OIG targets sleep studies, and CMS promises crack down
Nearly $17 million of the $565 million spent on sleep studies in 2011 did not meet Medicare requirements, according to a recent report from the Office of the Inspector General (OIG). In response, the Centers for Medicare and Medicaid Services (CMS) said it would take a more critical approach to polysomnography.
OIG recommended that CMS tighten its claims processing for sleep studies and that the agency take action against providers and suppliers that might have received improper Medicare payments.

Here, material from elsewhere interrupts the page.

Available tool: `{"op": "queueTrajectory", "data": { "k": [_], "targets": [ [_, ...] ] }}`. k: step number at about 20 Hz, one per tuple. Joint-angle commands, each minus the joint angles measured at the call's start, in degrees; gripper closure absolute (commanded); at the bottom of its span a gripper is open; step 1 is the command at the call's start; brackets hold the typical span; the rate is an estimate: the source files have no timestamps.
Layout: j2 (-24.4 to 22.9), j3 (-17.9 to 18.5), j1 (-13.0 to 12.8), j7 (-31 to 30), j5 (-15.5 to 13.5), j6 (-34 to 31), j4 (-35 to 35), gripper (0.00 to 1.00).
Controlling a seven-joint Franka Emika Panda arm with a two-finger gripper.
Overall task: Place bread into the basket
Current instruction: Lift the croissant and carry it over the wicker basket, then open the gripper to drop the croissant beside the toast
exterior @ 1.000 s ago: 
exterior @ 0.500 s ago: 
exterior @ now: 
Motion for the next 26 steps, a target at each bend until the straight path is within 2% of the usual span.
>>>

The report titled "Questionable Billing for Polysomnography Services" follows the OIG’s 2013 work plan, which indicated its intent to review and identify questionable billing patterns for Medicare-covered sleep studies. That work plan was prompted by a marked increase in Medicare spending on sleep studies. The OIG noted that from 2005 to 2011, Medicare spending on sleep studies increased 39% from $407 million in 2005 to $565 million in 2011. (The OIG report is available online at http://1.usa.gov/1gfI4su.)
Even before the report, Florida-based American Sleep Medicine agreed in March 2013 to pay a $15 million settlement to resolve allegations that it submitted false claims to Medicare and other federal payers.
For the report the OIG reviewed provider and supplier billing for sleep study services. Medicare payments for sleep study services from 2011 were analyzed under 11 measures of questionable billing. There were three Medicare requirements for reimbursement. There were eight measures independently designed through collaboration between sleep medicine professionals and fraud investigators within and outside the OIG. The OIG found that $17 million of the payments made to providers in 2011 did not meet one or more of the three Medicare requirements and that 180 providers and suppliers exhibited patterns of questionable billing practices.
The OIG found that most of the facially inappropriate claims involved wrong diagnosis codes, duplicate services for the same beneficiaries, or invalid National Provider Identifier (NPI) numbers. Eighty-five percent of the invalid claims originated from hospital outpatient departments, a disproportionately high number considering that hospital outpatient department sleep study claims represented only 53% of all such claims in 2011.
The 180 providers and suppliers exhibiting questionable sleep study billing practices exhibited one or more of the following patterns:
• same-day or duplicate claims;
• double-billing for the professional component of sleep studies;
• repeated procedures;
• missing professional component;
• multiple sleep studies performed for the same beneficiaries;
• unbundled claims (services performed over two consecutive nights usually must be bundled together and billed on the same claim);
• missing visits from ordering provider.
The OIG made these recommendations to CMS:
• Implement and improve claims processing edits and controls to prevent inappropriate payments.
• Recover payments for claims that were found not to meet Medicare requirements.
• Leverage measures of questionable billing practices identified in the study to identify providers and suppliers for further investigation.
• Take appropriate action regarding the 180 providers and suppliers that OIG found to exhibit questionable billing patterns.